# Given information
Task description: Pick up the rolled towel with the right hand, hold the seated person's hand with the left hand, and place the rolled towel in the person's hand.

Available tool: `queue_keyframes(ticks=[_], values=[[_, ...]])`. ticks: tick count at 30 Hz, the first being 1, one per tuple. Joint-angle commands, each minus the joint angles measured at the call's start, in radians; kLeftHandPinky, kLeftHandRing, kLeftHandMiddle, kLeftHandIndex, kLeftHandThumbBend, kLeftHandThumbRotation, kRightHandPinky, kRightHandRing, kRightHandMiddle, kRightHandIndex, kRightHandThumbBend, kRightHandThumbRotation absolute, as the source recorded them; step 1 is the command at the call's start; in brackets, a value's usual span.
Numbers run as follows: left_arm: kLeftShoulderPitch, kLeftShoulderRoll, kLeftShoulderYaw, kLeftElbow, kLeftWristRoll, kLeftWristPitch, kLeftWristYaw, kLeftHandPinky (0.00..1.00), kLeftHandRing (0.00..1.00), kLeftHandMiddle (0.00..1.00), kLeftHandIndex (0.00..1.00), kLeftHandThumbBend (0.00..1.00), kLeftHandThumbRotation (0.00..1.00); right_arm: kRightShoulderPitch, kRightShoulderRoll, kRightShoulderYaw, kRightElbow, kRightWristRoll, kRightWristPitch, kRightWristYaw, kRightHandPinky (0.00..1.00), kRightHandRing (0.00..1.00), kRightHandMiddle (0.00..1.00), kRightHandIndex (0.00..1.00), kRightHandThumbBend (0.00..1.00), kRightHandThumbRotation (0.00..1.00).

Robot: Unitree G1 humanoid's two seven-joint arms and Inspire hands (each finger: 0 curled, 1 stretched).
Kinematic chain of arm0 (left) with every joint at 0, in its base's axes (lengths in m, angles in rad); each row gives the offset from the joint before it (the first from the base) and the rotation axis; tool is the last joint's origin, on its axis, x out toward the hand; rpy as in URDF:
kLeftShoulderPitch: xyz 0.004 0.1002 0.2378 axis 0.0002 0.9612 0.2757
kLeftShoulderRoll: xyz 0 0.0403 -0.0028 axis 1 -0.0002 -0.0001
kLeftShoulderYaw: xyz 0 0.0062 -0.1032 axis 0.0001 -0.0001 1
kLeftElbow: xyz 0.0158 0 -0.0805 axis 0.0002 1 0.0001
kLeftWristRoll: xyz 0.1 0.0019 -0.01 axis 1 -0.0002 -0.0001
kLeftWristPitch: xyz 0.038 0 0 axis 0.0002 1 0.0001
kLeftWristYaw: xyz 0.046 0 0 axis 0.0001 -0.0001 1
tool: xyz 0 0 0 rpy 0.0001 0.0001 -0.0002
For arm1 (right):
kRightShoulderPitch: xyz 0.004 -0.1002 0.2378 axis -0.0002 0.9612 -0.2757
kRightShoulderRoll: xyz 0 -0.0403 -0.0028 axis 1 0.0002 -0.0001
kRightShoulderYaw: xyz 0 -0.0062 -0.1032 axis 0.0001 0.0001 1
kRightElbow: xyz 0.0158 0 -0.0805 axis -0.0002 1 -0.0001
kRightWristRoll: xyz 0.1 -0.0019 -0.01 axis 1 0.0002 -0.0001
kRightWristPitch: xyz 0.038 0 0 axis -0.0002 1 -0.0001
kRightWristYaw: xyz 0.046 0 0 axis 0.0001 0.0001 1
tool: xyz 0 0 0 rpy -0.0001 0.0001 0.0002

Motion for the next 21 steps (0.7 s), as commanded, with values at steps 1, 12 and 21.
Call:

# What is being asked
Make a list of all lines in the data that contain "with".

# Solution to the problem
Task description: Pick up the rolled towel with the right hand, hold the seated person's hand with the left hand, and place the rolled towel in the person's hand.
Kinematic chain of arm0 (left) with every joint at 0, in its base's axes (lengths in m, angles in rad); each row gives the offset from the joint before it (the first from the base) and the rotation axis; tool is the last joint's origin, on its axis, x out toward the hand; rpy as in URDF:
Motion for the next 21 steps (0.7 s), as commanded, with values at steps 1, 12 and 21.

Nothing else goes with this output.